The address that the CPU sends for a read or a write operation is the address of the main memory. But before accessing the main memory the cache is checked to find if the contents of the main memory for that block have been stored in the cache or not.

Let us assume a Main memory of 32 blocks, which will need 5 bits to address, and a cache memory of 8 blocks which will need 3 bits to address.


Every block of cache that stores the data also has a field called as the tag filed which holds the MSB of the address of the main memory block which it maps to.


The processor sends a 5 bit address of the main memory for a read operation.  Let us say 10110.

This address is split into two parts  "index" and the "tag".

Index is the LSB 3 bits , i.e. the n number of bits required to address the cache. These 3 bits point to the block in the cache where data of this memory might reside.

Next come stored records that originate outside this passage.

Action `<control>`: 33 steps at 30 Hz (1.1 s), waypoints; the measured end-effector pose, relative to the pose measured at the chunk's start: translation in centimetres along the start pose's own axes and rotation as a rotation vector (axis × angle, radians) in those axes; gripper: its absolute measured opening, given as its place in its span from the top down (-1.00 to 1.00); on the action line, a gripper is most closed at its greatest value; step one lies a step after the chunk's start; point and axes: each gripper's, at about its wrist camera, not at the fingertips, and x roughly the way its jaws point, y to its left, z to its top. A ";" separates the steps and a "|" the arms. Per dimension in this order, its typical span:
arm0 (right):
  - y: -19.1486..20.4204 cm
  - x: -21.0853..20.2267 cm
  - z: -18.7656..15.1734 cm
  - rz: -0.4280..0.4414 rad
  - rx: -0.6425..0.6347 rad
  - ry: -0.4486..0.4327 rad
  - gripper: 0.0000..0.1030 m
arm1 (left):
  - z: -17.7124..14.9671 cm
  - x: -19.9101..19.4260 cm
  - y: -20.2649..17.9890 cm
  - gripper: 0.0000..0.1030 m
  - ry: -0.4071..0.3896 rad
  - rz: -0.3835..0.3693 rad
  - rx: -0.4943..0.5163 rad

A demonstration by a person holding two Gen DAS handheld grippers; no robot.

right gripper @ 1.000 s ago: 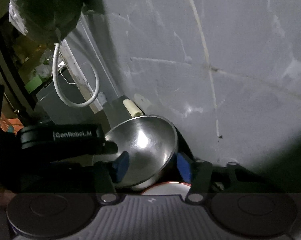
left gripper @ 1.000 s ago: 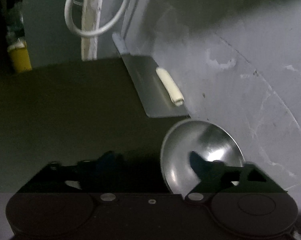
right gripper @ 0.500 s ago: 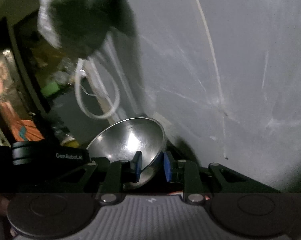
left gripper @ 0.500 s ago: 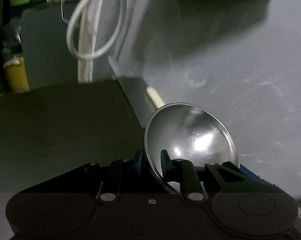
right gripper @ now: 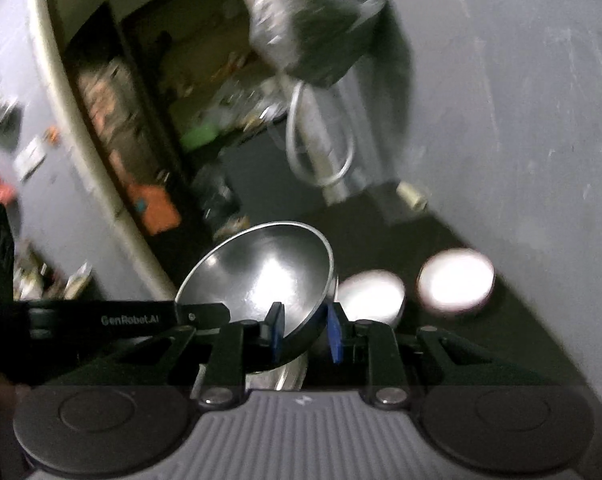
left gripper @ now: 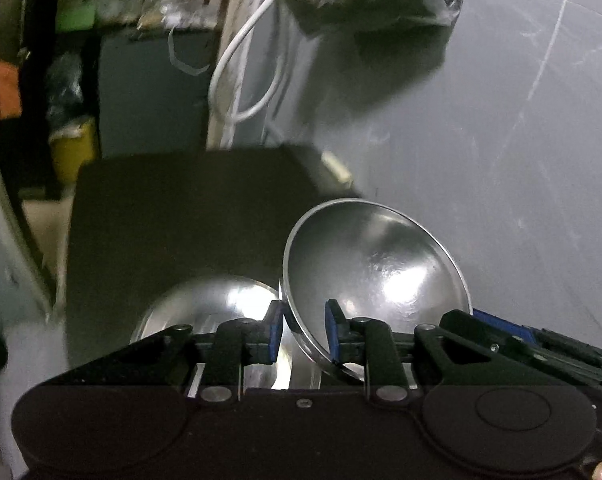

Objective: Organize plates and bowls
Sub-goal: 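Carry the steel bowl beside the stacked plates and open the left gripper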

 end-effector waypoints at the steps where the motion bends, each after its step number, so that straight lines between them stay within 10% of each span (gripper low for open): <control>1: 0.8 -0.7 -1.0 0.007 -0.009 0.024 0.49 | -1.2 -1.0 0.4 0.54 0.017 0.006 -0.008; 14: 4.7 -4.3 -9.3 0.089 -0.012 0.274 0.47 | -12.5 -5.6 4.9 0.53 0.280 0.056 -0.106; 33: 4.1 -2.7 -10.4 0.079 0.002 0.355 0.48 | -12.7 -4.5 4.2 0.52 0.355 0.070 -0.043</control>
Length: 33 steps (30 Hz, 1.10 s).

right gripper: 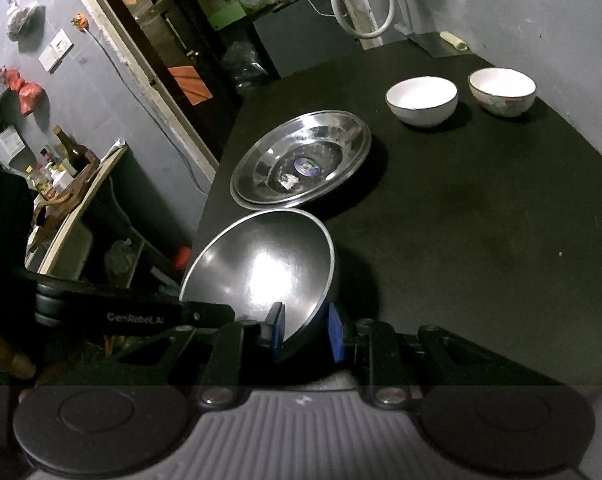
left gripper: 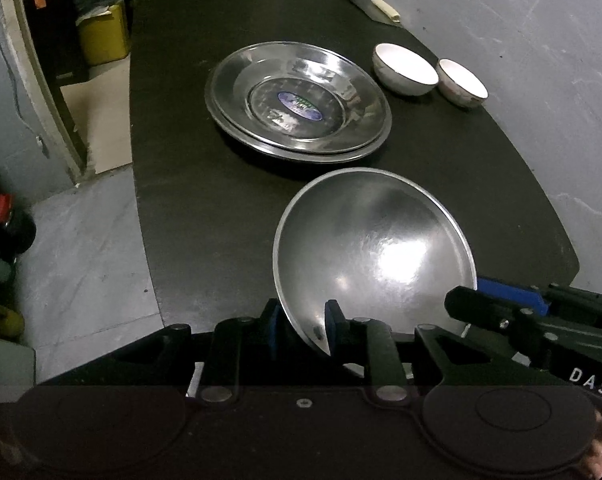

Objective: Organize plates and bowls
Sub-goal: 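Carry the steel bowl beside the stacked plates and open the left gripper, then move the left gripper toward the two white bowls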

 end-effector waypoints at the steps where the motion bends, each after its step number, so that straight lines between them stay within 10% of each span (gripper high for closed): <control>1: -0.1 0.0 0.0 0.002 0.002 -0.002 0.48 | 0.1 0.1 -0.1 0.52 0.001 0.002 0.003; 22: 1.4 0.6 0.5 -0.048 -0.026 -0.024 0.33 | 0.0 -0.2 1.6 0.46 -0.024 -0.045 -0.047; 33: 2.6 -2.1 0.9 -0.133 -0.052 -0.142 -0.52 | -1.0 -4.2 3.5 -0.67 -0.239 -0.057 -0.120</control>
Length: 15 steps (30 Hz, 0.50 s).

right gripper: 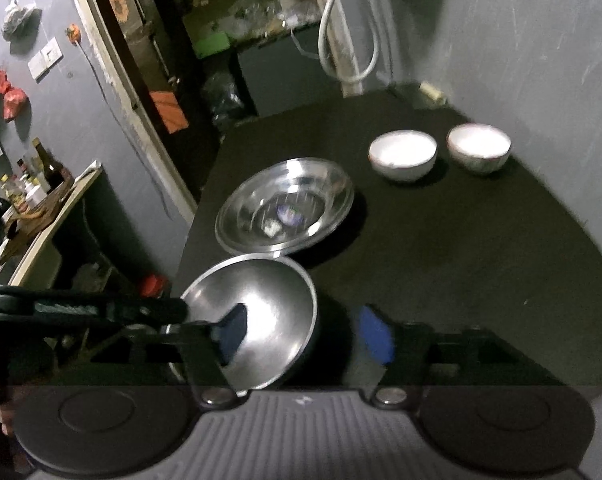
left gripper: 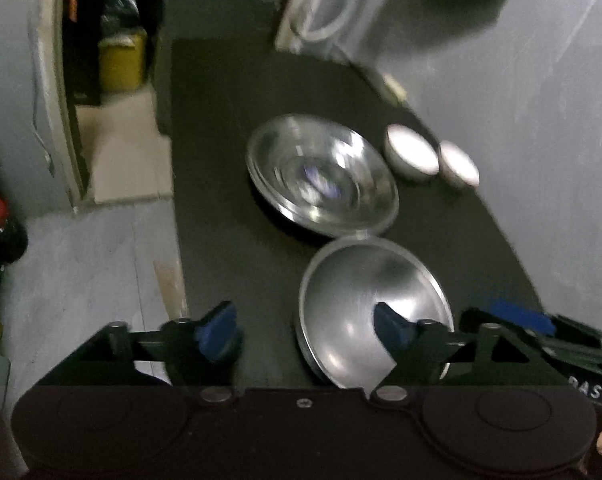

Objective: Organize plates and bowls
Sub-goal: 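Move the left gripper toward the two white bowls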

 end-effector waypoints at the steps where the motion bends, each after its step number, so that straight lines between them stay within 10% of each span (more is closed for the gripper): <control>1: 0.1 -0.3 0.2 -0.004 -0.005 -0.015 -0.64 | 0.0 -0.5 0.0 -0.73 -0.033 0.005 -0.002; 6: 0.6 -1.0 1.3 -0.009 -0.030 -0.058 -0.99 | 0.4 -3.3 -0.1 -0.98 -0.197 0.014 0.001; 15: 1.6 -1.4 1.8 -0.029 -0.089 -0.119 -1.00 | 1.1 -5.4 -1.5 -0.99 -0.315 0.004 0.040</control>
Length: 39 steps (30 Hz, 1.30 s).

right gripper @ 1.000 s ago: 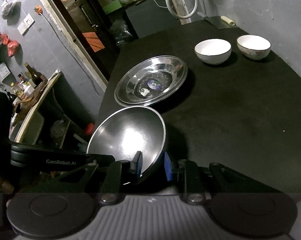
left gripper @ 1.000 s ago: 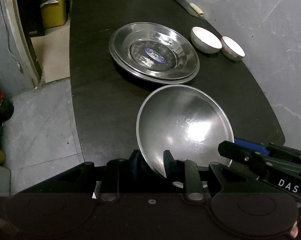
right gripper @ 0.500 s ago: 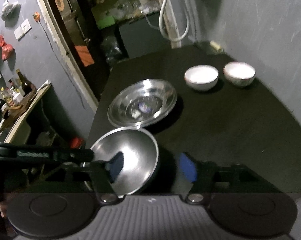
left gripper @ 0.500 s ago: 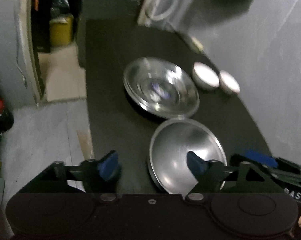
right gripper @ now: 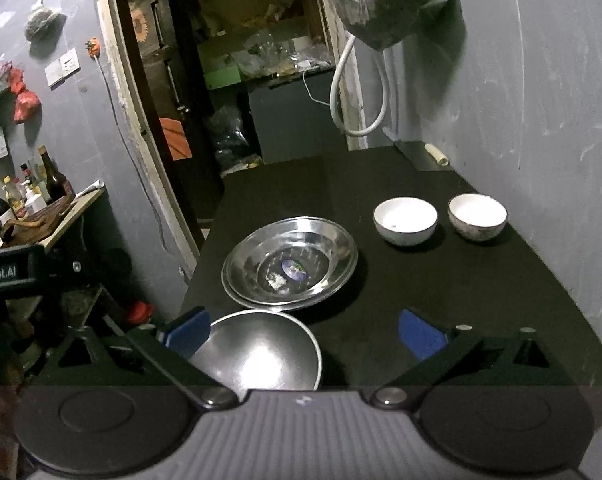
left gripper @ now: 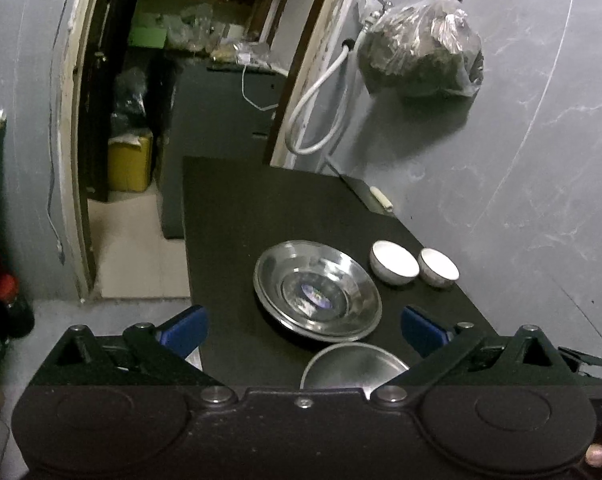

Next the remaining 2 MSB bits are compared with the "tag" field present in the block number of the cache. If the MSB bits match with the tag field of the cache then the data available in the cache is of the main memory block which the processor wants to read.
In our eg  Index field is 101  .
The tag field is 10
If the tag field of cache block also has 10 then it is a cache hit, else it is a cache miss.  and the  data will have to be moved into the cache from the main memory.

The same is depicted in the figure below.

The above figure shows the working in case of a direct mapped cache. In case of a set associative cache the tags of all the blocks in the cache will have to be compared, and if it matches in any of them then it is a hit.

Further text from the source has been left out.